Sens. Tom Cotton, R-Ark., left, and David Perdue, R-Ga., speak to the media during a news conference on Capitol Hill Feb. 7. Cotton and Perdue unveiled immigration legislation that they say is aimed at cutting by half the number of green cards issued annually by the U.S. (Photo: Mark Wilson/Getty Images)

While much of the media has been focused on the administration’s campaign against illegal immigration, a rising star among Senate Republicans, Tom Cotton of Arkansas, has been pursuing a parallel agenda: a bill to cut legal immigration in half, an idea long considered toxic in Washington but whose time may be coming around.

Perhaps no one in Washington was happier to hear the news than Roy Beck, a cheerful 68-year-old former reporter who founded the anti-immigration group NumbersUSA, and has been waiting for a moment like this for 20 years. Curtailing legal immigration has long been an untouchable subject in politics — an idea pushed by a handful of groups like Beck’s but largely ignored on the Hill by members of both parties. Now the environment has drastically changed, with Cotton, who enjoys access to Donald Trump’s White House, championing the cause, and a president who seems open to the idea.

In 1996, Beck was crushed when a Republican-controlled Congress pulled back from a bipartisan plan to enact sweeping restrictions on both legal and illegal immigration. He can still narrate the ins and outs of the congressional defeat in vivid detail. Beck, who voted for Barack Obama in 2008, says he came to his position not out of ethnic nativism but out of concern about the environmental and economic impacts of population growth, founded his organization the next year. But he realized it might take another decade for a risk-averse Congress to tackle such a hot-button issue again.

“Unfortunately, it wasn’t once a decade; it was once every two decades,” Beck said last week in NumbersUSA’s Arlington, Va., office. Beck put his dreams of restricting legal immigration on hold as he instead directed his energies toward stopping congressional efforts to offer a path to legalization for undocumented immigrants in 2006 and 2007, and again with the “Gang of Eight” talks in 2013. In 2007, Beck marshaled his grassroots supporters to flood senators’ offices with more than a million faxes, helping to kill the immigration bill.

Then, suddenly, the winds of the immigration debate shifted. Republican candidates for the presidency — from Wisconsin Gov. Scott Walker to former Florida Gov. Jeb Bush — began to talk about the need to limit legal immigration. And Trump’s candidacy, which often focused on the supposed dangers of immigrants from Mexico and Muslim-majority countries, began to take off. In a policy paper, Trump called for a total “pause” on employment-based visas — something virtually no member of Congress would have advocated before.

“It was very heartening all of the last two years … as one candidate after another began to talk about how there needs to be some trimming [of legal immigration],” Beck said. Trump’s victory seemed to prove that many more Americans than D.C. politicians shared Beck’s concerns.

Beck saw his organization’s Facebook membership grow from under 1.5 million at the end of 2015 to 6 million this year. When he first started NumbersUSA, Beck worked for nativist John Tanton, who warned of a “Latin onslaught” in immigration and compared immigrants to bacteria, the Southern Poverty Law Center reported. But Beck has disavowed Tanton’s views and says the country should not discriminate against immigrants based on their race or nationality. He proudly pointed at the 6 million number, printed out and pasted to the glass wall of his office’s glass conference room, last week.
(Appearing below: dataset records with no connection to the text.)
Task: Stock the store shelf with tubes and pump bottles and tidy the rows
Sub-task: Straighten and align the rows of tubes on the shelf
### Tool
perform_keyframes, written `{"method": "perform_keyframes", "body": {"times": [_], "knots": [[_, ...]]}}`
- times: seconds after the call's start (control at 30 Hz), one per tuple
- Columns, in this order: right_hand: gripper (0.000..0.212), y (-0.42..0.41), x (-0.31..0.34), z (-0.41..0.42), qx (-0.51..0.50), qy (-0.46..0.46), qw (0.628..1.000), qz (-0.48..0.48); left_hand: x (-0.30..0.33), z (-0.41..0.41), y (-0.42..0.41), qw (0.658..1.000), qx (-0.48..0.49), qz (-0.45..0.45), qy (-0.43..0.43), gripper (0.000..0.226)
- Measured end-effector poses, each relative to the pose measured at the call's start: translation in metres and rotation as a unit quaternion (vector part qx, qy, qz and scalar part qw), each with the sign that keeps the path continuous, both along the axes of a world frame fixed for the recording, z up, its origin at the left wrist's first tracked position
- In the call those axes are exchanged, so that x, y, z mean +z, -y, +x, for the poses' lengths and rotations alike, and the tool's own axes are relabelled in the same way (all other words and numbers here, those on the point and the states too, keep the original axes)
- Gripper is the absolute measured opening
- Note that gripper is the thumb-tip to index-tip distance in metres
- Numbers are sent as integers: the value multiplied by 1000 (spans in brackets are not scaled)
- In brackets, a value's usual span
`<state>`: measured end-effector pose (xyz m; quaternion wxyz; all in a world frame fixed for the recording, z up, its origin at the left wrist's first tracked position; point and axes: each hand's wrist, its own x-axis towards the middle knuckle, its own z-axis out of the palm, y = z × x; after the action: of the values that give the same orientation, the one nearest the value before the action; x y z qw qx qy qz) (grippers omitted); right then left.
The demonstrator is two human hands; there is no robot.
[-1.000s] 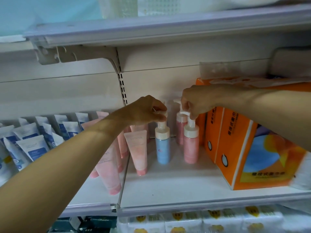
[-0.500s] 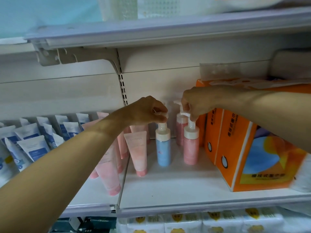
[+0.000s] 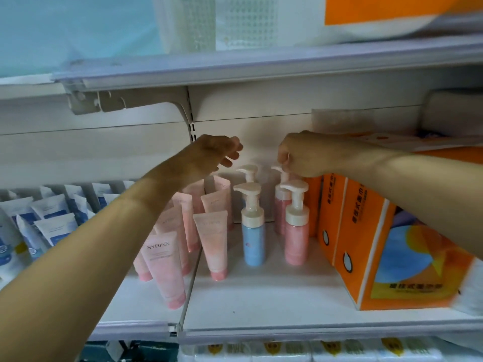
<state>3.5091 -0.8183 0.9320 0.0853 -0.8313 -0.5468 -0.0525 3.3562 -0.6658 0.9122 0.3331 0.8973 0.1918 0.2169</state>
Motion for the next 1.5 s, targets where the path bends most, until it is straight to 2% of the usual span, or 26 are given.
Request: {"method": "perform_keyframes", "body": {"times": [0.1,0.23,0.43,0.63,0.9,1.13,1.33,1.5], "knots": [[18,-2,1,6,11,-2,1000,-4,4,-17,3,1000,16,-2,22,35],[22,2,5,1,26,-2,1000,14,-1,-39,11,998,40,-7,41,24],[26,3,2,-10,41,-69,993,81,-3,-75,24,986,114,-60,102,19],[25,-7,-18,-29,101,-99,985,101,-4,-99,11,987,134,-38,81,21],[21,-44,-16,-50,189,-100,967,139,-4,-104,-38,997,77,2,13,21],[20,-88,-27,-86,181,-112,966,146,-13,-111,-76,1000,20,-6,19,23],[17,-109,-43,-101,157,-99,964,189,-19,-125,-107,999,-31,-22,6,18],[16,-112,-41,-100,149,-95,970,168,-20,-122,-121,999,-41,-29,19,18]]}}
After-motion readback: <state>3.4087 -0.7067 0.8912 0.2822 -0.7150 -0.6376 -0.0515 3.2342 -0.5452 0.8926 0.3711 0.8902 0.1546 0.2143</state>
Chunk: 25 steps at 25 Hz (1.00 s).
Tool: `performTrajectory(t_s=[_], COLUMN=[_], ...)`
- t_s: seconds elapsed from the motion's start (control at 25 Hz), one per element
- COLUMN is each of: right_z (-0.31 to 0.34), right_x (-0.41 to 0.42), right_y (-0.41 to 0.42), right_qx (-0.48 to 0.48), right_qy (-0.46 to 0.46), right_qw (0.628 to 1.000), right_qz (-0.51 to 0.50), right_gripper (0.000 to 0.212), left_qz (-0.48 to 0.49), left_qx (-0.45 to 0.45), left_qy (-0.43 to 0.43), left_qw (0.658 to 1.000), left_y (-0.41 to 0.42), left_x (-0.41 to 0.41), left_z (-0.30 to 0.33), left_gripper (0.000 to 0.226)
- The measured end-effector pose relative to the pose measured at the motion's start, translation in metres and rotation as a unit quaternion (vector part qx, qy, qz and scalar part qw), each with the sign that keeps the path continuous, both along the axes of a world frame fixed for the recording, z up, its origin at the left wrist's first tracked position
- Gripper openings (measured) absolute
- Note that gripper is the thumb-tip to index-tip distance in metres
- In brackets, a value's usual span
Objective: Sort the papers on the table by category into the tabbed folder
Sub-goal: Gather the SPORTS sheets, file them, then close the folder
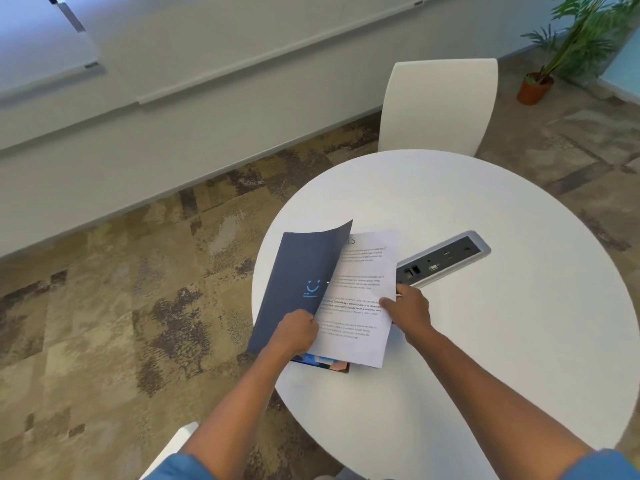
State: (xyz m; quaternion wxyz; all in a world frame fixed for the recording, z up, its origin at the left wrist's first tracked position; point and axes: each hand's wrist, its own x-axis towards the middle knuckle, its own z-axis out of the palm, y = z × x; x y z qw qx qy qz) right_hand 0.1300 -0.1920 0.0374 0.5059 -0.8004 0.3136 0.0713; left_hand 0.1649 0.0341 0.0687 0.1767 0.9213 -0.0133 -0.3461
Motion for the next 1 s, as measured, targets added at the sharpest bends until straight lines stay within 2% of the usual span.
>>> performTrajectory(t_s=[0.2,0.44,0.6,0.76,0.88,1.0], right_z=[-0.002,-0.014,-0.021,-0.027,-0.03,-0.033], right_x=[0.012,0.032,0.034,0.038,0.044,0.048], right_y=[0.03,0.056,0.073,0.094,0.107,0.113], right_qx=[-0.015,-0.015,-0.02,-0.031,-0.042,-0.027], right_qy=[-0.005,-0.008,-0.017,-0.009,0.0,0.006], right_qw=[1.0,1.0,0.999,0.999,0.998,0.998], right_qz=[0.016,-0.008,-0.027,-0.043,-0.043,-0.05], right_gripper=[0.019,0.018,0.022,0.006,0.026,0.024], left_qz=[-0.018,-0.021,-0.01,-0.021,-0.045,-0.046], left_qx=[-0.012,-0.02,-0.038,-0.027,-0.015,-0.003], left_qy=[0.008,0.01,0.018,0.013,0.001,-0.012], left_qw=[1.0,1.0,0.999,0.999,0.999,0.999], left_y=[0.004,0.005,0.0,-0.006,-0.008,-0.008], left_x=[0.002,0.006,0.006,0.004,0.004,0.004], left_z=[0.001,0.007,0.01,0.016,0.018,0.016], left_gripper=[0.031,0.037,0.029,0.034,0.033,0.038])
“I guess immigration was in the news,” he joked.

Cotton’s bill delivers on several of Beck’s longtime key policy wishes, such as eliminating the visa diversity lottery, which gives 50,000 green cards to people in nations without significant immigration levels to the U.S., and capping refugee levels at 50,000 per year. But the majority of the bill’s legal immigration reduction comes from revoking U.S. citizens’ right to sponsor their siblings, parents and adult children for a green card. (Some elderly parents will still be allowed in on temporary renewable visas if citizens need to care for them.)

The bill will cut legal immigration by more than 400,000 people in its first year, and by more than 500,000 people each year 10 years from now. It works so fast because the millions of family members who are currently waiting in line for a green card — some for more than a decade — will see their petitions disappear immediately. The plurality of those on the waitlist are from Mexico, according to a State Department analysis.